**WHAT YOU SHOULD DO**
Everything in the listing below must be reproduced exactly, apart from its images.

**DATA BELOW**
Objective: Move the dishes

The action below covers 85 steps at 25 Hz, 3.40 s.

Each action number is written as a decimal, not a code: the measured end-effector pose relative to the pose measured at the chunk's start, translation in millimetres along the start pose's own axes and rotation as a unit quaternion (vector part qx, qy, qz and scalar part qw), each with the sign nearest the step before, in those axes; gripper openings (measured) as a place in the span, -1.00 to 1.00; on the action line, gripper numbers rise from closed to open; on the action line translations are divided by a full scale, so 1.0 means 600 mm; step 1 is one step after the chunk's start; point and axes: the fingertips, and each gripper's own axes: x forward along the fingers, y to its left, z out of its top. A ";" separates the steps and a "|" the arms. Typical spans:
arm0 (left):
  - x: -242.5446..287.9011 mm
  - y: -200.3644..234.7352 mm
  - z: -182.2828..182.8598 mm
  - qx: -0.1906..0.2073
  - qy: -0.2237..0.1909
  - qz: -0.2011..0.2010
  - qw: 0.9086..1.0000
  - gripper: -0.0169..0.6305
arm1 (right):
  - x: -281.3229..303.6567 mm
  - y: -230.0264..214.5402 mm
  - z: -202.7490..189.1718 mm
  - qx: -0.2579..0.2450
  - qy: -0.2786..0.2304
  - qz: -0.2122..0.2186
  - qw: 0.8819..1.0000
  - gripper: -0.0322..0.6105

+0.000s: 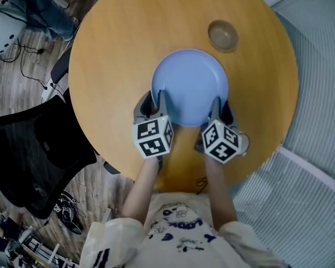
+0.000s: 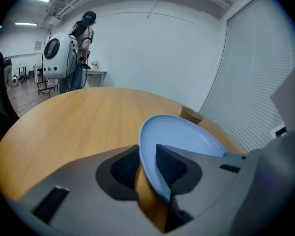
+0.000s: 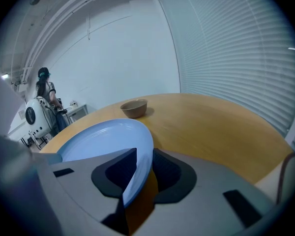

**FINISHED TASK**
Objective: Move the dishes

The action below covers 85 steps at 25 Hz, 3.40 s.

Each action number is written as a decimal, not a code: the measured end-effector pose relative to the pose measured at the chunk's start, translation in millimetres along the start pose's own axes and rotation as a unit quaternion (vector part qx, qy, qz and scalar part qw), each with the sign nearest the step before, in those axes; gripper openings (measured) as a place in the span, -1.00 to 1.00; on the action line, gripper numbers rise from closed to open; on the action line translations are divided by a full scale, so 1.0 means 600 mm; step 1 is one step after the chunk's start; point and axes: the fingertips, and each gripper's own axes: x forward along the fingers, y to its left, z out of its top. A ";" separates the steps and a "|" the arms. Typical spans:
arm0 (left):
  - x: -242.5446..287.9011 mm
  - y: -200.3644..234.7352 mm
  - z: -182.2828..182.8598 mm
  - qx: -0.1906..0.2073
  - qy: -0.2237..0.1909
  - qz: -0.2011..0.2010
  - qw: 0.9086..1.0000
  - gripper: -0.0169..0.6305
arm1 (right):
  - x: -281.3229..303.6567 mm
  - y: -230.0264..214.5402 mm
  - z: -202.7490..189.1718 mm
  - qx: -0.2579..0.2450
  - qy: -0.2786..0.2304
  - qz: -0.2122..0.2186
  - qw: 0.8819..1.0000
  - gripper: -0.0322..0.6105

+0.000s: 
+0.000s: 
+0.000s: 

The answer requires nothing more.